◆ REQUIRED WORK ◆
Take every line of the material below that includes the string "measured" and copy it out.

§ §

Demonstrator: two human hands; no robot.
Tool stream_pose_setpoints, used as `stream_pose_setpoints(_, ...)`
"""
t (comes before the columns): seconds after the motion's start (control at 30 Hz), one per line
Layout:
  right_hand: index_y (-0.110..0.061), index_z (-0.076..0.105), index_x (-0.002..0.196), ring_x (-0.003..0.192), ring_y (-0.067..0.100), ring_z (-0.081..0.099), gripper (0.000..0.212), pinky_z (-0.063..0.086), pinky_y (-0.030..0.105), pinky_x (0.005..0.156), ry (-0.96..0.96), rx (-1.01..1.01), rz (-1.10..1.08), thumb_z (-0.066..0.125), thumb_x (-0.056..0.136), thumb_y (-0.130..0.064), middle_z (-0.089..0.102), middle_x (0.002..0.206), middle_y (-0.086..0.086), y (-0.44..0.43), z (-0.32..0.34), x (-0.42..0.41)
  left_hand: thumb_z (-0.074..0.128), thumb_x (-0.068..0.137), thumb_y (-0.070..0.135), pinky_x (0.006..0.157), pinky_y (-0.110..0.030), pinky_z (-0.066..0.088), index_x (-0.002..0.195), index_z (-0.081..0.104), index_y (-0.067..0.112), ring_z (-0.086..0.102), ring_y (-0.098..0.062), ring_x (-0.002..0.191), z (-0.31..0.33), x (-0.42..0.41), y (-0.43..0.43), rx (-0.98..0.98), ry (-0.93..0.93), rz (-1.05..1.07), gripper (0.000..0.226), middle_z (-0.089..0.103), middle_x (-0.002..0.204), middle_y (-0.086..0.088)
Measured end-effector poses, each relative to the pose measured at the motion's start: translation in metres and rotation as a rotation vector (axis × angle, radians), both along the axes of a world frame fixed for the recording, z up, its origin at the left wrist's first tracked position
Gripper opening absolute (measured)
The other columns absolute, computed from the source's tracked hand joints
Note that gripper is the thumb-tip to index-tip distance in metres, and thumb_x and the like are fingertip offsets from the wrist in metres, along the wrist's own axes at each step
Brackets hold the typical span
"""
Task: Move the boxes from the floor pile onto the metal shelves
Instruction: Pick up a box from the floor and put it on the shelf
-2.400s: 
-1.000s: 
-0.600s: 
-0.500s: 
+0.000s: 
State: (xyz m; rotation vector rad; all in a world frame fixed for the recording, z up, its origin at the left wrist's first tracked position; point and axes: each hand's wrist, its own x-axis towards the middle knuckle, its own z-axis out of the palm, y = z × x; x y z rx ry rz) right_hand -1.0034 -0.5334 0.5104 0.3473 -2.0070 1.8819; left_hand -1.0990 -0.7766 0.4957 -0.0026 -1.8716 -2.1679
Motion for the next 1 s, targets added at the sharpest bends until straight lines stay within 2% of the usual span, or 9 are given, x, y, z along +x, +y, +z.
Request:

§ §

◆ RESULT OF THIS TASK ◆
Measured end-effector poses, each relative to the pose measured at the motion's start: translation in metres and rotation as a rotation vector (axis × angle, radians), both along the axes of a world frame fixed for the recording, z up, its origin at the left wrist's first tracked position
Gripper opening absolute (measured)

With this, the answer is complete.